On Wednesday, Donald Trump appointed Rep. Matt Gaetz as attorney general. The Florida Republican, accused of child sex trafficking, is a Trump loyalist who has made it his mission to protect Trump at all costs. He would be the country’s top law enforcement official.
“Matt is a deeply gifted and tenacious attorney, trained at the William & Mary College of Law, who has distinguished himself in Congress through his focus on achieving desperately needed reform at the Department of Justice,” Trump wrote in a statement on Truth Social. “Few issues in America are more important than ending the partisan Weaponization of our Justice System. Matt will end Weaponized Government, protect our Borders, dismantle Criminal Organizations and restore Americans’ badly-shattered Faith and Confidence in the Justice Department.”

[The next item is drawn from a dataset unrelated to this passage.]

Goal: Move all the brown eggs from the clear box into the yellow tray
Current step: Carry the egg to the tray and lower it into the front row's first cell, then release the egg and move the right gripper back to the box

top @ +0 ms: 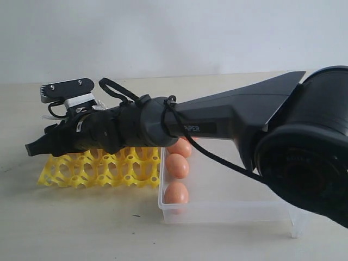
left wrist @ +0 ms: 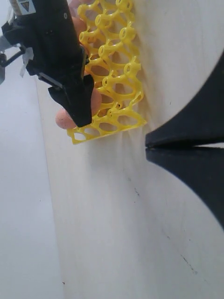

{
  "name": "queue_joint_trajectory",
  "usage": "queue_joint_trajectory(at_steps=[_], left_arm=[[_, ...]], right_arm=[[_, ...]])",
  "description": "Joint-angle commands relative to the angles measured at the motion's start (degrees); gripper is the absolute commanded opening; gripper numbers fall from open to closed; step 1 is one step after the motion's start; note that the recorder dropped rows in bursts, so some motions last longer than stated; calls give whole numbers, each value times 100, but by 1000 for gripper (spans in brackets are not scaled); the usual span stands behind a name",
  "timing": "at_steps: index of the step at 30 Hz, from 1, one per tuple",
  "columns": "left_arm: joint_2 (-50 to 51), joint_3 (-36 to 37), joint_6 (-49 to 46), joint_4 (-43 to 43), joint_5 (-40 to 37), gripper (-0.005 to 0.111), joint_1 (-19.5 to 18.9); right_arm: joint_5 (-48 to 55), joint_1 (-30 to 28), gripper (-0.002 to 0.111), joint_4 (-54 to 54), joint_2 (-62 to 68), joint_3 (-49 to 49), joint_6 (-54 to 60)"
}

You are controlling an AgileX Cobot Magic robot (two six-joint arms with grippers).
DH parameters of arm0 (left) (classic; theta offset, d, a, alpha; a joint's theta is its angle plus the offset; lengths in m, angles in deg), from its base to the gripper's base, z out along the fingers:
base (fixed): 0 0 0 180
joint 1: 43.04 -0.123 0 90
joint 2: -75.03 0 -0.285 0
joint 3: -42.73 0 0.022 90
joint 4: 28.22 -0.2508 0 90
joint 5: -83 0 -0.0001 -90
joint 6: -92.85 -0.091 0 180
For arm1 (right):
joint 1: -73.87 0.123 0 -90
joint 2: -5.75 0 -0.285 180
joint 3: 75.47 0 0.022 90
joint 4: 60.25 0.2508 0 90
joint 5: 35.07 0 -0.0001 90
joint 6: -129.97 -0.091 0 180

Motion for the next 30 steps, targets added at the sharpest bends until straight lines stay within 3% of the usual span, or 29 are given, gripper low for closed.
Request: queue_joint_trajectory(at_steps=[1,8,10,17,20,25,27,29,30], left_arm=[[-32,-23,1,-12,45,0,25],[-32,-23,1,-12,45,0,25],[-32,-23,1,-12,45,0,25],[-32,-23,1,-12,45,0,25],[-32,-23,1,-12,45,0,25],[-32,-23,1,-12,45,0,25],[-32,-23,1,-12,45,0,25],[-32,-23,1,-12,45,0,25],[-32,-23,1,-12,45,0,25]], right_arm=[[-46,11,0,-40,-6,93,-57],[-37,11,0,-40,-6,93,-56],[-13,11,5,-40,-6,93,-45],[45,11,56,-40,-6,93,-45],[85,11,67,-40,-6,93,-45],[211,1,66,-52,-195,93,-36],[499,-17,61,-74,-516,93,-18],[1230,-30,34,-88,-1035,93,379],[1746,-89,8,-103,-1420,6,623]])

Gaetz’s nomination is completely out of left field.
His name had not been on any lists of possible candidates.
Gaetz had been under investigation by the FBI, as well as the House Ethics Committee, for years for alleged child sex trafficking.
The New York Times reported that before Trump left the White House after losing in 2020, Gaetz sought a “blanket pardon” from Trump.

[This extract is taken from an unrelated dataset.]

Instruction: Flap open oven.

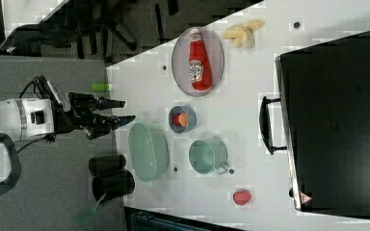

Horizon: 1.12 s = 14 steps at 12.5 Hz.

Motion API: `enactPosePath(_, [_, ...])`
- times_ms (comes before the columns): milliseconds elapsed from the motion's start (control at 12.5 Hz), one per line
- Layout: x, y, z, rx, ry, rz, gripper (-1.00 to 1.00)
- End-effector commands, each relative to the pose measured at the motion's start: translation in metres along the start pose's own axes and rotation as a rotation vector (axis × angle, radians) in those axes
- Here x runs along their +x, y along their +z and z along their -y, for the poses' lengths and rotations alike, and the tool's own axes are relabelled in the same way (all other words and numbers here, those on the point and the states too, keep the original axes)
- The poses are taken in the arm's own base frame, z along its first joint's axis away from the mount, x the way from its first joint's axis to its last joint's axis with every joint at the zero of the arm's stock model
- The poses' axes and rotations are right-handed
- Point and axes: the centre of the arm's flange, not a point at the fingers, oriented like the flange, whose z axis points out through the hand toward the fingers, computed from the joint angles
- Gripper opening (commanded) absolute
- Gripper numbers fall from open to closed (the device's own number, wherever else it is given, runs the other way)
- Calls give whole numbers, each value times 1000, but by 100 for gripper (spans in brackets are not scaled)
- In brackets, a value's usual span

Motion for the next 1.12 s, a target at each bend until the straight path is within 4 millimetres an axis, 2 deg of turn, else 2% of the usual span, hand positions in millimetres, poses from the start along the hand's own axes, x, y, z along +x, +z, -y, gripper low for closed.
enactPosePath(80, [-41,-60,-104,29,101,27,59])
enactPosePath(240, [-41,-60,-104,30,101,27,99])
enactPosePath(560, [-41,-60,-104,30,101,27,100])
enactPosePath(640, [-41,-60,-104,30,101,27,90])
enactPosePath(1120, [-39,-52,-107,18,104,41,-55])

In June, the House Ethics Committee said in a statement that it was probing whether Gaetz, “engaged in sexual misconduct and illicit drug use, accepted improper gifts, dispensed special privileges and favors to individuals with whom he had a personal relationship, and sought to obstruct government investigations of his conduct.”
ABC News also reported in June that a woman testified before the House Ethics Committee that Gaetz paid her for sex, and that Gaetz attended sex and drug-fueled parties.

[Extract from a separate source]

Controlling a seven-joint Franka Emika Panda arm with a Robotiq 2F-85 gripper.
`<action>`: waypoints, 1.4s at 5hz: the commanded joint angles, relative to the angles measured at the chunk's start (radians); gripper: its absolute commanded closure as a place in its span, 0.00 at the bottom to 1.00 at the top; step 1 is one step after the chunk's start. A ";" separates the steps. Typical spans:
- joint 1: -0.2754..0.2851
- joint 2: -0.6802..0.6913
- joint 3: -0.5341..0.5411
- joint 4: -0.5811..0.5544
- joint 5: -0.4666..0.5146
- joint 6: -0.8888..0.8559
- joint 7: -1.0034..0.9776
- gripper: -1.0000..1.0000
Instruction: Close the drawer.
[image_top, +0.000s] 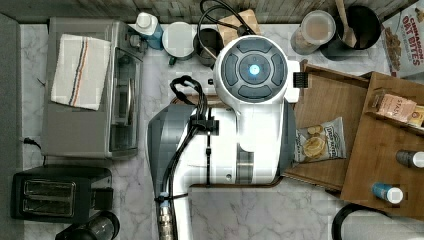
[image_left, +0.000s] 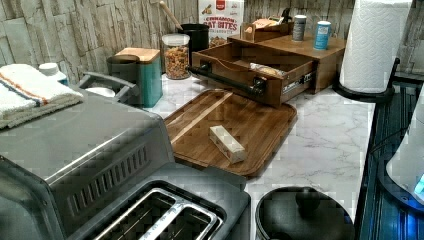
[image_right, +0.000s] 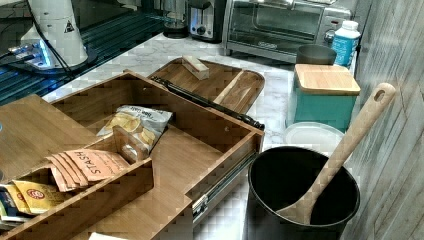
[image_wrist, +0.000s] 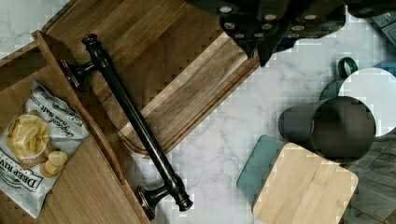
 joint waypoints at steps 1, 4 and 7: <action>0.001 0.000 0.001 0.001 0.000 0.000 0.000 1.00; -0.013 0.108 -0.009 -0.043 -0.096 0.135 -0.180 1.00; -0.040 0.214 -0.032 0.005 -0.145 0.220 -0.358 1.00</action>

His personal conduct repulsed now-former Speaker Kevin McCarthy, who sought to get a primary challenger to oust Gaetz from Congress.
At the Republican National Convention this summer, McCarthy said publicly that Gaetz asked him to kill the ethics investigation into his sexual exploits.
"He had an ethics complaint four years ago that he paid an underage girl, and she has come to ethics. And he came to me to try to leverage me to stop the ethics investigation," McCarthy said on the convention floor. "That’s illegal. I’m not doing that. If I had to lose my job over all the hump, the law—he tried to utilize it."
Related story: Former House speaker on Matt Gaetz: ‘He looks very unhinged’
It’s unclear how on earth Gaetz will make it through a Senate confirmation.
“Safe to say that GOP senators are stunned—not in a good way—on Matt Gaetz for Attorney General,” Punchbowl News’ John Bresnahan wrote in a post on X after Trump’s announcement.
Hill newspaper reporter Emily Brooks reported that there was an “audible gasp” in the room where House Republicans are meeting to nominate their leadership slate for 2025 when Gaetz’s nomination was announced.
It’s despicable nominations like Gaetz’s that make it clear why Trump wants to shred the rules and bypass the Senate to simply install his picks in key administration roles.
If Gaetz is actually confirmed, it will leave House Republicans with yet another vacancy, narrowing their already slim majority for a few months until a successor can be named.